* _SUPPLIED INFORMATION_:
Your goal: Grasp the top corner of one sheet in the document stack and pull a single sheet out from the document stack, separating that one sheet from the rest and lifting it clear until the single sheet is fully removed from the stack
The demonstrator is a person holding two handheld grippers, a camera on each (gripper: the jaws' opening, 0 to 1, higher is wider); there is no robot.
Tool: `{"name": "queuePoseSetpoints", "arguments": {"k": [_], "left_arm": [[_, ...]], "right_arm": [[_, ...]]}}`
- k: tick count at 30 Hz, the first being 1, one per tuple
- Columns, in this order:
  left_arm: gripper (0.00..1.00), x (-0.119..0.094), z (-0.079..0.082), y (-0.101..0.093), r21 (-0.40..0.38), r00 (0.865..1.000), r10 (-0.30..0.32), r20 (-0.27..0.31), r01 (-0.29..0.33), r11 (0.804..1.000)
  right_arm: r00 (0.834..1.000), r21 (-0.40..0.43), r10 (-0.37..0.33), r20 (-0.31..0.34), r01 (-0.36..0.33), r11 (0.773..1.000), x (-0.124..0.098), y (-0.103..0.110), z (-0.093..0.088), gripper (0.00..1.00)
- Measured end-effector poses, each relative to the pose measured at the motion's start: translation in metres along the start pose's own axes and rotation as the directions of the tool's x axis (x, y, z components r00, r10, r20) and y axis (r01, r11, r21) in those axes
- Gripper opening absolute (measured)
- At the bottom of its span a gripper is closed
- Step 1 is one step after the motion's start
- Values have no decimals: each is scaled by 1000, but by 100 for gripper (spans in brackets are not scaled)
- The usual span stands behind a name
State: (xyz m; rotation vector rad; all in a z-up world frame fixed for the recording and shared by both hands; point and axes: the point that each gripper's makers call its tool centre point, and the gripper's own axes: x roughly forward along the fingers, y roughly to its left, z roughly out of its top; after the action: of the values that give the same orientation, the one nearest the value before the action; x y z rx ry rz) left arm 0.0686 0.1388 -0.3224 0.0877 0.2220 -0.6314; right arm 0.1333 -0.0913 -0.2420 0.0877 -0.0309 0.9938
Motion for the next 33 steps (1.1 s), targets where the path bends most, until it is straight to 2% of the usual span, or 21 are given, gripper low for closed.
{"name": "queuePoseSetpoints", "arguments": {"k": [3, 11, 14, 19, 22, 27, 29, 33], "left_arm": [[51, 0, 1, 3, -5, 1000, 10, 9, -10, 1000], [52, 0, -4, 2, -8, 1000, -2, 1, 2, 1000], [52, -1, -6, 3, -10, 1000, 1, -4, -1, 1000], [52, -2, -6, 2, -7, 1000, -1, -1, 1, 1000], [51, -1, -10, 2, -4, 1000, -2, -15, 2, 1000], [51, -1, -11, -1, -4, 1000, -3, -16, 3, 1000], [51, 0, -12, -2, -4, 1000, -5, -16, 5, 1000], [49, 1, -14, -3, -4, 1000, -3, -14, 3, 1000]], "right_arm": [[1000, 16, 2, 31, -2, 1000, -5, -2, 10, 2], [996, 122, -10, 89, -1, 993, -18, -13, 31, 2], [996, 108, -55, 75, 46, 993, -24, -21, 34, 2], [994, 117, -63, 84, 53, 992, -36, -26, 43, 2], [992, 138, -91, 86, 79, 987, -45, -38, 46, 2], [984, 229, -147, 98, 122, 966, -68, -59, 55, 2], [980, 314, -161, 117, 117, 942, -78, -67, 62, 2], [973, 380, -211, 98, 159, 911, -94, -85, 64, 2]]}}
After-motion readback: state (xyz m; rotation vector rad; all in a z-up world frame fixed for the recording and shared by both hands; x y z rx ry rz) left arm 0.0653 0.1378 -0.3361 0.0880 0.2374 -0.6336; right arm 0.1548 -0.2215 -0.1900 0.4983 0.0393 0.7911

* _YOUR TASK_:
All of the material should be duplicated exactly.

* _OUTPUT BELOW_:
Your goal: Grasp the top corner of one sheet in the document stack and pull a single sheet out from the document stack, separating that one sheet from the rest and lifting it clear until the single sheet is fully removed from the stack
The demonstrator is a person holding two handheld grippers, a camera on each (gripper: the jaws' opening, 0 to 1, higher is wider); there is no robot.
Tool: `{"name": "queuePoseSetpoints", "arguments": {"k": [_], "left_arm": [[_, ...]], "right_arm": [[_, ...]]}}`
- k: tick count at 30 Hz, the first being 1, one per tuple
- Columns, in this order:
  left_arm: gripper (0.00..1.00), x (-0.119..0.094), z (-0.079..0.082), y (-0.101..0.093), r21 (-0.40..0.38), r00 (0.865..1.000), r10 (-0.30..0.32), r20 (-0.27..0.31), r01 (-0.29..0.33), r11 (0.804..1.000)
  right_arm: r00 (0.834..1.000), r21 (-0.40..0.43), r10 (-0.37..0.33), r20 (-0.31..0.34), r01 (-0.36..0.33), r11 (0.773..1.000), x (-0.124..0.098), y (-0.103..0.110), z (-0.093..0.088), gripper (0.00..1.00)
- Measured end-effector poses, each relative to the pose measured at the motion's start: translation in metres along the start pose's own axes and rotation as the directions of the tool's x axis (x, y, z components r00, r10, r20) and y axis (r01, r11, r21) in those axes
- Gripper opening absolute (measured)
- At the bottom of its span a gripper is closed
- Step 1 is one step after the motion's start
- Values have no decimals: each is scaled by 1000, but by 100 for gripper (spans in brackets are not scaled)
- The usual span stands behind a name
State: (xyz m; rotation vector rad; all in a z-up world frame fixed for the recording and shared by both hands; point and axes: the point that each gripper's makers call its tool centre point, and the gripper's own axes: x roughly forward along the fingers, y roughly to its left, z roughly out of its top; after the action: of the values that give the same orientation, the one nearest the value before the action; x y z rx ry rz) left arm 0.0686 0.1388 -0.3224 0.0877 0.2220 -0.6314; right arm 0.1333 -0.0913 -0.2420 0.0877 -0.0309 0.9938
Motion for the next 33 steps (1.1 s), targets where the path bends most, until it is straight to 2% of the usual span, or 21 are given, gripper low for closed.
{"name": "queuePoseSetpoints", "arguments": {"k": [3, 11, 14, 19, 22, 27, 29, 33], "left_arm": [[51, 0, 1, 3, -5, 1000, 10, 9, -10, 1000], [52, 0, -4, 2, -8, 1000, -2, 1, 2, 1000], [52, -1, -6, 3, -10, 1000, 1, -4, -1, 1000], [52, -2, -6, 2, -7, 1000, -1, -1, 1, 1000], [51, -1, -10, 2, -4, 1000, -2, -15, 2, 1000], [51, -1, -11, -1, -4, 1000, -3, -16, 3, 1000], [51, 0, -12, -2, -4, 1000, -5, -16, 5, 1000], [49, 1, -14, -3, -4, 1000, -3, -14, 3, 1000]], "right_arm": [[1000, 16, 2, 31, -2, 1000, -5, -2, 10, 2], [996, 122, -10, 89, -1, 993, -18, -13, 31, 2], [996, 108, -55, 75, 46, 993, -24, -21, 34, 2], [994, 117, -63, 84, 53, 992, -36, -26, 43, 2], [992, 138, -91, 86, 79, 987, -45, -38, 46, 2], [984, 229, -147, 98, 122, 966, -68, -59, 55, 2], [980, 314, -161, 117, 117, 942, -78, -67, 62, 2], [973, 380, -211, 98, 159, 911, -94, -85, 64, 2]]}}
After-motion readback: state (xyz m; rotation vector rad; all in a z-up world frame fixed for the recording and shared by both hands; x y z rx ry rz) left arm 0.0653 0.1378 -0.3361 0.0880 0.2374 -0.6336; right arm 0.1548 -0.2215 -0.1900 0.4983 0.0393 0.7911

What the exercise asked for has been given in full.